### EXERCISE PROMPT
Quote exactly and only this range of lines in the data below: the line that holds "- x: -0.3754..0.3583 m" to the line that holds "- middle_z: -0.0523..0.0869", both included.

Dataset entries
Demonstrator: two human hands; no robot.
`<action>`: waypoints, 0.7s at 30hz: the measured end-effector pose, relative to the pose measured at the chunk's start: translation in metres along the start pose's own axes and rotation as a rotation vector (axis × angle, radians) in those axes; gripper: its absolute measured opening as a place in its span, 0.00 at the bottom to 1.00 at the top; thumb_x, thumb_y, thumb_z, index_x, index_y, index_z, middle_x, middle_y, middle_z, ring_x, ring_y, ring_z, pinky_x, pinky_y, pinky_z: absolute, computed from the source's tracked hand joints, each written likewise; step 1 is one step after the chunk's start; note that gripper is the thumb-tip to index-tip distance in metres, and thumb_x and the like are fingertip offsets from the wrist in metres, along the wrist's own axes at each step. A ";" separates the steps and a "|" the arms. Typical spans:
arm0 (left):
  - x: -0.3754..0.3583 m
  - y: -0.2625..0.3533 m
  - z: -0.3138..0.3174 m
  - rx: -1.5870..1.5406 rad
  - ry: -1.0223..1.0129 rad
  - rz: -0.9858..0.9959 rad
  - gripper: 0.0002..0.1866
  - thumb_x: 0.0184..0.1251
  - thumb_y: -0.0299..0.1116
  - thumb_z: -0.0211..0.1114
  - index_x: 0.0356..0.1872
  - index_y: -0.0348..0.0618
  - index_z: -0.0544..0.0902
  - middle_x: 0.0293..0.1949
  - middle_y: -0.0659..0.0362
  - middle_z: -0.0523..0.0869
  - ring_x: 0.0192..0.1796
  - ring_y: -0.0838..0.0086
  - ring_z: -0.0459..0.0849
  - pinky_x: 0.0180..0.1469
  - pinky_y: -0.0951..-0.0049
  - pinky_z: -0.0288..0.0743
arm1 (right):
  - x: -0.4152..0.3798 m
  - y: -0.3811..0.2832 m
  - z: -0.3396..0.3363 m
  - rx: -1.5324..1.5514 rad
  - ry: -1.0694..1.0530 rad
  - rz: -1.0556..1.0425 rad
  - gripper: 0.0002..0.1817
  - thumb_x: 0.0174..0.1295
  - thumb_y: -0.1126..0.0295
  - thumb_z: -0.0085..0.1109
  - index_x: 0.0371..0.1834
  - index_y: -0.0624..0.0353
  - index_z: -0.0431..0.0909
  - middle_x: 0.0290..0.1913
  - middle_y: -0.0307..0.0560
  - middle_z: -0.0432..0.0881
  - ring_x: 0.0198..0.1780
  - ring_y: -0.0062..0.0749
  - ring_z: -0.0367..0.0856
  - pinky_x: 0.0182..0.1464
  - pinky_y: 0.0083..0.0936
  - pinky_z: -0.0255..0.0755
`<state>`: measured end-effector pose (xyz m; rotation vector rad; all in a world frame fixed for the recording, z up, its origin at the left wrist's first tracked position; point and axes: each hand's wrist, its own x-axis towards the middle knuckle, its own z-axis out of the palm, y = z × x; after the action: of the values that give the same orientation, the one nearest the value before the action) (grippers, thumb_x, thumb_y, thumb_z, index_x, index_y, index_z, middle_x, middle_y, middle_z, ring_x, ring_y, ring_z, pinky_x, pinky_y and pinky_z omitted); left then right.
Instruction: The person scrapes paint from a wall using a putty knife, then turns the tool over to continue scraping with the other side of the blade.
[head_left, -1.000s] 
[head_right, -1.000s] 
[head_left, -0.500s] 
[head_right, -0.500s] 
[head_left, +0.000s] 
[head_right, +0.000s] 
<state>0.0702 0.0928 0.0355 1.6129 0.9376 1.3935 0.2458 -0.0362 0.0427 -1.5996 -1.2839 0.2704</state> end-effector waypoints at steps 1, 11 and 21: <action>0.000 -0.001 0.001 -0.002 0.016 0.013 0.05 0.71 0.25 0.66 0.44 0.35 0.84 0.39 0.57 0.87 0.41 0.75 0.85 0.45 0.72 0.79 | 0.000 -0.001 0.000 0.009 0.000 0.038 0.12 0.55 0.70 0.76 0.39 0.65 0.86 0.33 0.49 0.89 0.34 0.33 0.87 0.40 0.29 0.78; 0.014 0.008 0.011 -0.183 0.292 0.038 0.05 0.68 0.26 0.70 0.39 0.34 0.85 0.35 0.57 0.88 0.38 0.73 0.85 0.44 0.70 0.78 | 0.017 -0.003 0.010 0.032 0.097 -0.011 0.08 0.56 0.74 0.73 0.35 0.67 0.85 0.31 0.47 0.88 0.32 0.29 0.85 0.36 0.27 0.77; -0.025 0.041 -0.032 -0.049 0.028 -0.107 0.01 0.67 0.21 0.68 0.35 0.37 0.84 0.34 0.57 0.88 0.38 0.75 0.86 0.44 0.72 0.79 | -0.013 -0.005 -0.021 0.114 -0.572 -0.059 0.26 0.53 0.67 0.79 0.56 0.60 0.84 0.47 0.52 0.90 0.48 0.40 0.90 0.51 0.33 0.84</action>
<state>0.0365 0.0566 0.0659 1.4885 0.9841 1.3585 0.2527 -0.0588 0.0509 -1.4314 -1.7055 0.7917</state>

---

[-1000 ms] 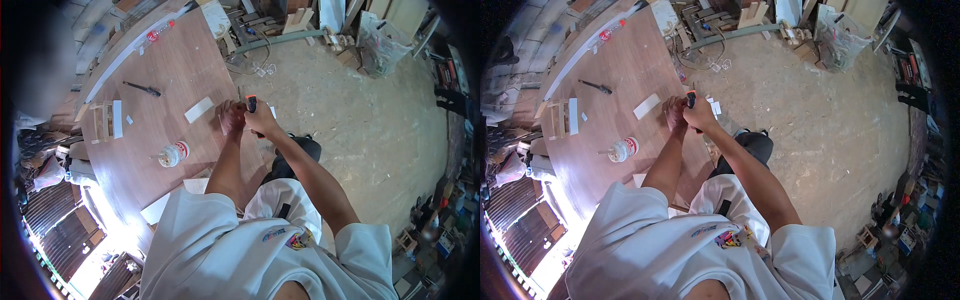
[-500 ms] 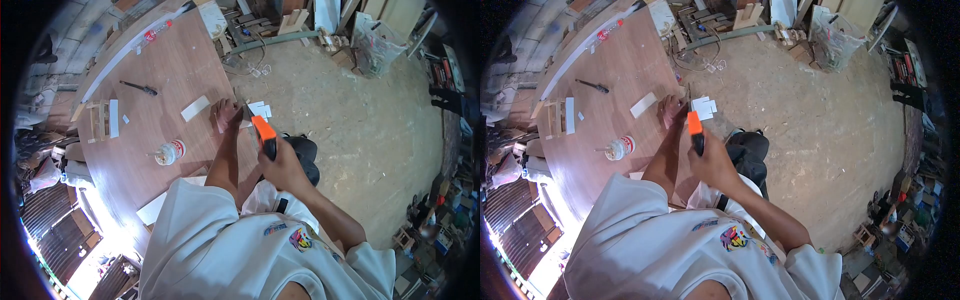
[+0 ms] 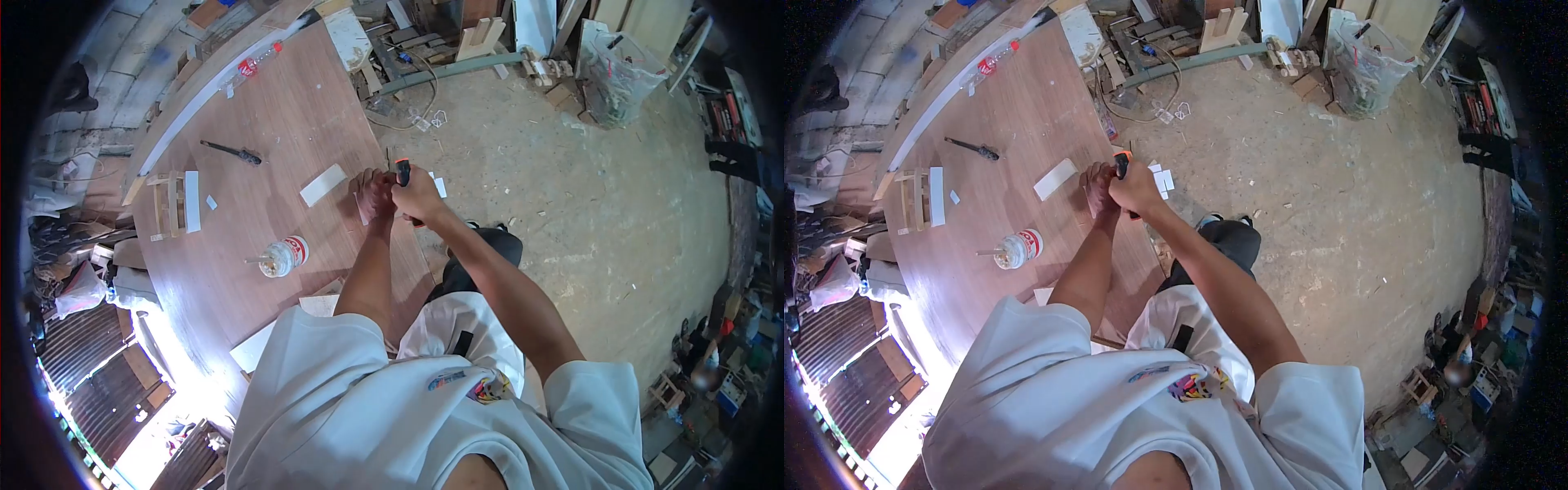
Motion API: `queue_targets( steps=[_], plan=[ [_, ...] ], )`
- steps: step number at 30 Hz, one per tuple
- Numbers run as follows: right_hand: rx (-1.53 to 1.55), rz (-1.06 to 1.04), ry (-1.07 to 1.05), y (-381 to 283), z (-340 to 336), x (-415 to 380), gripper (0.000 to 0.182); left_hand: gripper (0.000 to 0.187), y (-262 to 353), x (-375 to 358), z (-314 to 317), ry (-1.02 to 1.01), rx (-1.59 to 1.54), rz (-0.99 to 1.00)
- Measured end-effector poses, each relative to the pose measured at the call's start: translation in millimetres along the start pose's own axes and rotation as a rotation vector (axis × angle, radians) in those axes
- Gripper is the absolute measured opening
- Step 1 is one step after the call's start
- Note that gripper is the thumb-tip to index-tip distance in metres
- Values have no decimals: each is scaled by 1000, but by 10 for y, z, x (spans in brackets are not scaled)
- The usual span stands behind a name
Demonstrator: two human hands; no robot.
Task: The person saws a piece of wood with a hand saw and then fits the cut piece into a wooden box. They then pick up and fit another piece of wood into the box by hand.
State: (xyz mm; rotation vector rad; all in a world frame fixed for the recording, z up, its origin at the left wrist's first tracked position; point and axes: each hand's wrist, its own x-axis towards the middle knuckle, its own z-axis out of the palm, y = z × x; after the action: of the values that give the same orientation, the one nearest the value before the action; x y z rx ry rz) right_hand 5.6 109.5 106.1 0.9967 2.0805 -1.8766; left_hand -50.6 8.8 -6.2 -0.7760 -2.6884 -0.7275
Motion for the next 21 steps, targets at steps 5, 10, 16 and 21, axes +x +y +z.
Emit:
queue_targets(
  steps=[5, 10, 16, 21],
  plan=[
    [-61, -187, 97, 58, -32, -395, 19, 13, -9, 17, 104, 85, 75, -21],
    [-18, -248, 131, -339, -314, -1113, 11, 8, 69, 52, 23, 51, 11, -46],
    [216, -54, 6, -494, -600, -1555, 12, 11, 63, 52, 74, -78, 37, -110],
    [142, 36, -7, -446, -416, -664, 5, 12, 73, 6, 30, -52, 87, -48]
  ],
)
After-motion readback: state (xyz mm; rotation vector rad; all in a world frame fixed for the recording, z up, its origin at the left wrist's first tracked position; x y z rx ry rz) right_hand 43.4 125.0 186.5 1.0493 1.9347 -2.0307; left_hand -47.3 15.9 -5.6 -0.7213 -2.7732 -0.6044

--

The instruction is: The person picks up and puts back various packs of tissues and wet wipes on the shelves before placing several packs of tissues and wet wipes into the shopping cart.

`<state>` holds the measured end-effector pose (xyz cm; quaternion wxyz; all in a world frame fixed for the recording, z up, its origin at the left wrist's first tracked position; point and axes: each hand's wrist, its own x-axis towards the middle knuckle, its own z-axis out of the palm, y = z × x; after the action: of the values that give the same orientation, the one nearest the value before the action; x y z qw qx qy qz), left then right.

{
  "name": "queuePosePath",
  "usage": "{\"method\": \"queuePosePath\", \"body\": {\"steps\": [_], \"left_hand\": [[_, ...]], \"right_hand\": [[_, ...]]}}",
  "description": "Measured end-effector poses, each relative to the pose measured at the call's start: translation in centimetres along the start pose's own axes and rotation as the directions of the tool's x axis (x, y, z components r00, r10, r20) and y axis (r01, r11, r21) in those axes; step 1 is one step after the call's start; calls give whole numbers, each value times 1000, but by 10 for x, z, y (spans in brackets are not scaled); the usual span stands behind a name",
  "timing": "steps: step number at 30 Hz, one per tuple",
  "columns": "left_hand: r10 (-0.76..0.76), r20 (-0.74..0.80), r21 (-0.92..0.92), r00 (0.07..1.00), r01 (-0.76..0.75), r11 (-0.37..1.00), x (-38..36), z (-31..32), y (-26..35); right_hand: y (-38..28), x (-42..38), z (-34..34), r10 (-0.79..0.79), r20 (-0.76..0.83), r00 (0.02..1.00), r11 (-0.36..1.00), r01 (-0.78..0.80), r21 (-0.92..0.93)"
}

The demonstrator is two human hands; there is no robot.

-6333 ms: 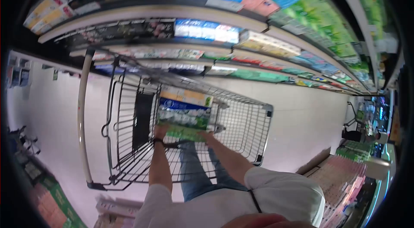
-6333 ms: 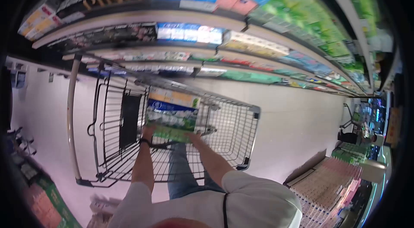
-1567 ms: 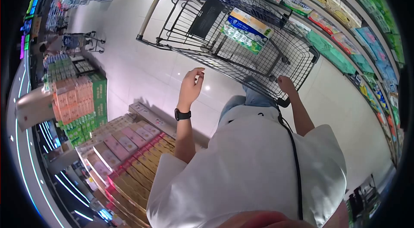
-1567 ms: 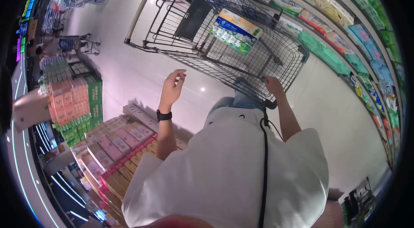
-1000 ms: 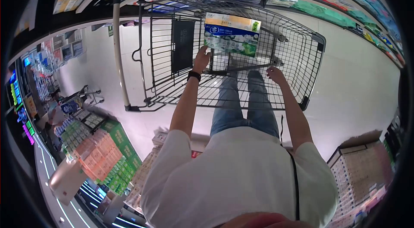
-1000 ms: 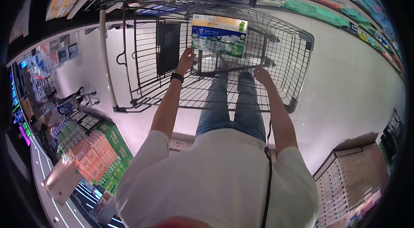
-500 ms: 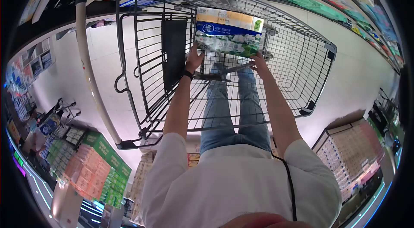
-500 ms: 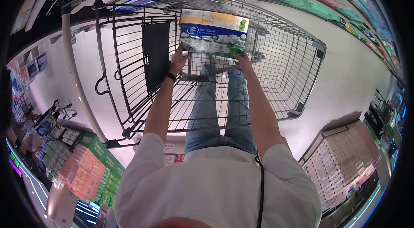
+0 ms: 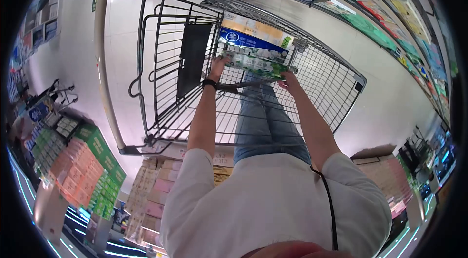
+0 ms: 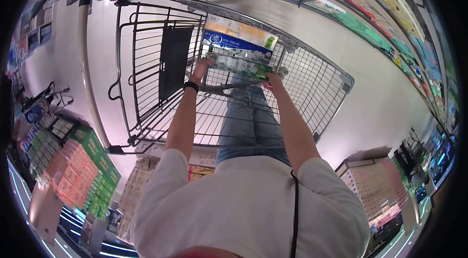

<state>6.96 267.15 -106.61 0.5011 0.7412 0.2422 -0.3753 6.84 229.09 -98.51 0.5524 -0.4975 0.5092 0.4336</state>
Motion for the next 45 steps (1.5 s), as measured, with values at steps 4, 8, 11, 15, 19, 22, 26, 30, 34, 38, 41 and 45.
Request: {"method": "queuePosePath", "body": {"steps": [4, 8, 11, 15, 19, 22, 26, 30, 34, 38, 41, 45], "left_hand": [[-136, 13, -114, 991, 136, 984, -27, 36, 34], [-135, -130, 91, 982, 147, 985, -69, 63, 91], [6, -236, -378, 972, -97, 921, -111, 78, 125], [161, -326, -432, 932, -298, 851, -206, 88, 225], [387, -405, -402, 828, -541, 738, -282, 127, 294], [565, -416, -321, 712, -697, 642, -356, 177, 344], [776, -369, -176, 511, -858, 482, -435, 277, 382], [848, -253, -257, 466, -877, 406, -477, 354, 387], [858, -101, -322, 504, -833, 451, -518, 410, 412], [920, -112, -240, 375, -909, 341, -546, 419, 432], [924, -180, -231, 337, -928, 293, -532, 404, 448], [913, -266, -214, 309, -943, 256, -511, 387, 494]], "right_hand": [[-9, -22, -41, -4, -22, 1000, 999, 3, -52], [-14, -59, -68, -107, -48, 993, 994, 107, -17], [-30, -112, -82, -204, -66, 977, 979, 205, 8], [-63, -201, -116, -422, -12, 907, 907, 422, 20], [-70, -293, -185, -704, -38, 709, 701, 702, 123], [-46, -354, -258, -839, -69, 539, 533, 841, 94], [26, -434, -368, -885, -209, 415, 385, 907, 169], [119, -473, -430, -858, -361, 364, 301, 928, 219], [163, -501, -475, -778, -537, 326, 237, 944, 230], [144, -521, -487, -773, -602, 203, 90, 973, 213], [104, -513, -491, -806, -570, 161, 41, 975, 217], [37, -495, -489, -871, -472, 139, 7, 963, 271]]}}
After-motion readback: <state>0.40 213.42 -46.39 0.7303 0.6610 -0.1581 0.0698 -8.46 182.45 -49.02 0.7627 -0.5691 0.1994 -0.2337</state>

### WRITTEN REPLY
  - x: -0.3754..0.3583 m
  - y: -0.2625..0.3533 m
  - z: -0.3138..0.3174 m
  - rx: -1.5870..1.5406 rad
  - ry: -1.0223..1.0129 rad
  - rz: -0.9858..0.9959 rad
  - gripper: 0.0002..0.1866
  - thumb_x: 0.0184..0.1251
  - thumb_y: -0.0299..0.1116
  - thumb_z: -0.0211..0.1114
  - index_x: 0.0356..0.1872
  - index_y: -0.0348..0.0618
  - index_z: -0.0544..0.0902
  - middle_x: 0.0293..0.1949
  - middle_y: -0.0659..0.0362
  - middle_z: -0.0523..0.0869

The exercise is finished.